The parties dispute what happened next. According to Williams, he showed his badge and Hardwick confiscated it. When Williams protested, Hardwick grabbed Williams by the arm, dragged him across the lobby, and slammed him head-first into a brass door at the entrance to. the GPO police office. According to Hardwick, Williams refused to show his badge, used profanity, and threatened Hardwick with a cane, whereupon Hardwick took Williams to the GPO police office without Williams and the door coming into contact.

Once in the GPO police office, Hard-wick handcuffed Williams and confiscated his cane, then let him go to the medical unit for a check-up. Shortly thereafter, Hardwick and another officer went to the medical unit and arrested Williams for disorderly conduct — a misdemeanor offense under the D.C.Code, see D.C.Code Ann. § 22-1321. The officers took Williams back to the GPO police office, advised him of his rights, and took him to the local D.C. police station. There, he was detained for several hours .and formally charged.

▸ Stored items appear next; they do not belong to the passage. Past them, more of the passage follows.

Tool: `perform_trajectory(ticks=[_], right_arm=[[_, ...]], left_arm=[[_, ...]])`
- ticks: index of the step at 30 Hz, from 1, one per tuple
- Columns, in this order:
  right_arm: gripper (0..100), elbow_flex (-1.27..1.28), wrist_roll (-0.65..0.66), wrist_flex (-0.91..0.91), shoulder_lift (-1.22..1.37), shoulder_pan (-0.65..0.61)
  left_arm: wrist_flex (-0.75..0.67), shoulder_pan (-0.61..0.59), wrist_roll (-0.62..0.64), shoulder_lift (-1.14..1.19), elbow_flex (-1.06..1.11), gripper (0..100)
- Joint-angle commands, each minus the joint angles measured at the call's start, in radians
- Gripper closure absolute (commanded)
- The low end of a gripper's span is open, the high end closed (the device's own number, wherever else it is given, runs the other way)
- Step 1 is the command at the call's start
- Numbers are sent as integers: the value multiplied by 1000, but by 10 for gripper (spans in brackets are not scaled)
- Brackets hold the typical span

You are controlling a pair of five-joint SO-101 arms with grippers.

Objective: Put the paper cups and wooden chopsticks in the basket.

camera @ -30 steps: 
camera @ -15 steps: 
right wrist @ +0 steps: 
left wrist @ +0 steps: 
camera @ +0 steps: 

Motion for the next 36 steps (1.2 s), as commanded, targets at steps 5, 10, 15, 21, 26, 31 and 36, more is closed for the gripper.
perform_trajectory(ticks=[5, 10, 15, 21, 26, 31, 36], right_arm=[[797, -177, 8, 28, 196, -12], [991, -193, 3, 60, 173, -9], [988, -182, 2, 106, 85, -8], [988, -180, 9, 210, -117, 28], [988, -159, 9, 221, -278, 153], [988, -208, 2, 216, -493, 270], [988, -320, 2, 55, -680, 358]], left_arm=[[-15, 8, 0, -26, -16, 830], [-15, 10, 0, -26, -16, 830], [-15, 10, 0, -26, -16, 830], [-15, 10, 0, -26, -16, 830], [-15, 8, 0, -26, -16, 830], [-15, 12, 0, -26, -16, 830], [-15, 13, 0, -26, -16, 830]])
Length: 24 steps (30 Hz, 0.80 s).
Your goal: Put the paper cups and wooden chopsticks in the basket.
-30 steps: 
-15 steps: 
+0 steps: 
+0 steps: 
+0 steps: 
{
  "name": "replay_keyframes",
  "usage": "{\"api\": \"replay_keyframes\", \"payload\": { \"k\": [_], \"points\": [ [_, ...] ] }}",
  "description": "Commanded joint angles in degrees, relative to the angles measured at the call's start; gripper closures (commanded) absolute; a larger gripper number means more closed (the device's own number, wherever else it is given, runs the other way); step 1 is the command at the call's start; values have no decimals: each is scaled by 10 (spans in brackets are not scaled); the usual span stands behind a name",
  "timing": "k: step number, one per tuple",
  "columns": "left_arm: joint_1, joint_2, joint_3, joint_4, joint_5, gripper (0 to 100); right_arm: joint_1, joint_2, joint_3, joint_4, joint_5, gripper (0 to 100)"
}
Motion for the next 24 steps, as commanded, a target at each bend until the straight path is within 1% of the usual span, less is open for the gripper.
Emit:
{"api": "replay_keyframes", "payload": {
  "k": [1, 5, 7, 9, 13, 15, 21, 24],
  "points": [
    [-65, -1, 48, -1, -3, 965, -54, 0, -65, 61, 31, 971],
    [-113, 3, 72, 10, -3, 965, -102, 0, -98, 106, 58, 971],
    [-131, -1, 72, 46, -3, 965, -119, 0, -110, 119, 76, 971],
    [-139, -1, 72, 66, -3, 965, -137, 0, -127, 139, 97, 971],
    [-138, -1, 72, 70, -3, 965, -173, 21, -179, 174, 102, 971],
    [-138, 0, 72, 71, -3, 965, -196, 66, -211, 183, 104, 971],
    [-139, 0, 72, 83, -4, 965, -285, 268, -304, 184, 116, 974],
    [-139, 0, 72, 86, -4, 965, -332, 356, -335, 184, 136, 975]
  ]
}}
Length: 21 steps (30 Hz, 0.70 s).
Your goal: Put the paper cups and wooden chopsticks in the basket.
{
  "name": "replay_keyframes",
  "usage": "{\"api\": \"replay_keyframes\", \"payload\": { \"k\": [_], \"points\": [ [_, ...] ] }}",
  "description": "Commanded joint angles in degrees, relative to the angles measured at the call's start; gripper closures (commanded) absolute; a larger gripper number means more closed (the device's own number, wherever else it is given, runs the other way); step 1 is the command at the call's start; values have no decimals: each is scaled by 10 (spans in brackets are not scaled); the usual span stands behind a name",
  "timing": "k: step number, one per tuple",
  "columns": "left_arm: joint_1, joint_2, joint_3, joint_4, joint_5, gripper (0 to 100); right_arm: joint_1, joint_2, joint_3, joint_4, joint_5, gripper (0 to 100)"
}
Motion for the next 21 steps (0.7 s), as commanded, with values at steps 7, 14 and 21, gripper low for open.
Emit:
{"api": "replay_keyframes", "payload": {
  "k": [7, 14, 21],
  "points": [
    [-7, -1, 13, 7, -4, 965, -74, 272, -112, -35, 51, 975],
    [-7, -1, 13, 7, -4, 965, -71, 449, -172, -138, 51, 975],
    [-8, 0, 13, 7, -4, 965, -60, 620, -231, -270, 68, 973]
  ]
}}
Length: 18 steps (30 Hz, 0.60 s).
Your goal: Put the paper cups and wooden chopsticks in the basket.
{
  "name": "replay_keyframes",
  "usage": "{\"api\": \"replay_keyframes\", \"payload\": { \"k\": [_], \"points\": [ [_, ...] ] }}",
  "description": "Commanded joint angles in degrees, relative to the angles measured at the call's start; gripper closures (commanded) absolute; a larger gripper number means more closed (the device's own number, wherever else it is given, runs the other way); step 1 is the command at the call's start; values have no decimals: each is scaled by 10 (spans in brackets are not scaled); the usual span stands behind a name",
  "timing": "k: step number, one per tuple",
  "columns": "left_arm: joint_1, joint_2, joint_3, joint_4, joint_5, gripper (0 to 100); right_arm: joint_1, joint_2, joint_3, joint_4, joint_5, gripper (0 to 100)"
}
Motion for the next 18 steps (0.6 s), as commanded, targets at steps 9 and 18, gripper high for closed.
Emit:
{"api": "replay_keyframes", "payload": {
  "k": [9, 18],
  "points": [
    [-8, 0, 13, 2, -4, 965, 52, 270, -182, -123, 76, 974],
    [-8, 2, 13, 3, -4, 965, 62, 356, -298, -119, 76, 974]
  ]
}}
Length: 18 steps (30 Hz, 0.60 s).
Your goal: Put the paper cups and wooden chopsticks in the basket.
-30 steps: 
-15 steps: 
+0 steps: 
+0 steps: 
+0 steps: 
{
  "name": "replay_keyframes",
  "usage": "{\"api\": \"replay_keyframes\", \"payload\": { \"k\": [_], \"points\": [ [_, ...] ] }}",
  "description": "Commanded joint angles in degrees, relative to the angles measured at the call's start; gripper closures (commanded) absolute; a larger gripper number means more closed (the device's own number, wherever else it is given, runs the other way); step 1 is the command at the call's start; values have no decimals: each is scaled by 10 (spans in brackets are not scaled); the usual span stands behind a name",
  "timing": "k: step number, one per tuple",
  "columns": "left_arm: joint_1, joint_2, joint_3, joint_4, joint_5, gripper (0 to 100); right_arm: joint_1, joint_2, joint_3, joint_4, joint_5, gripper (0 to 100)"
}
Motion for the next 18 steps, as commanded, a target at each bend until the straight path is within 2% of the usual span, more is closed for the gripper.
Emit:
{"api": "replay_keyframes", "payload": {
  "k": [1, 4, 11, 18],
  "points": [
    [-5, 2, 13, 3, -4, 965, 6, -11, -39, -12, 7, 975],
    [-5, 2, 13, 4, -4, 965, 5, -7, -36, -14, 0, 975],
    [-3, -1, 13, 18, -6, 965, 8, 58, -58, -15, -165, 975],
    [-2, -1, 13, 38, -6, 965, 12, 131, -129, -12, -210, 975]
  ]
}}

Williams sued Hardwick and the GPO in the U.S. District Court for the District of Columbia. In his complaint, he alleged deprivation of his Fourth and Fifth Amendment rights in violation of 42 U.S.C. § 1983 and also raised several common law claims. The defendants moved for summary judgment, which the district court granted in full. Williams v. GPO, No. 01-02638 (D.D.C. Oct. 1, 2003). On appeal, Williams challenges only one aspect of the district court’s ruling: its conclusion that Williams could not bring a section 1983 claim against Hardwick because the officer had not acted under color of D.C. law.

II.

We review the district court’s grant of summary judgment de novo. Media Gen., Inc. v. Tomlin, 387 F.3d 865, 869 (D.C.Cir.2004). Viewing the evidence in the light most favorable to Williams, see id., we ask whether he can state a claim *414 under 42 U.S.C. § 1983. That statute provides in relevant part:

Every person who, under color of any statute, ordinance, regulation, custom, or usage, of any State or Territory or the District of Columbia, subjects, or causes to be subjected, any citizen of the United States or other person within the jurisdiction thereof to the deprivation of any rights, privileges, or immunities secured by the Constitution and laws, shall be liable to the party injured in an action at law, suit in equity, or other proper proceeding for redress.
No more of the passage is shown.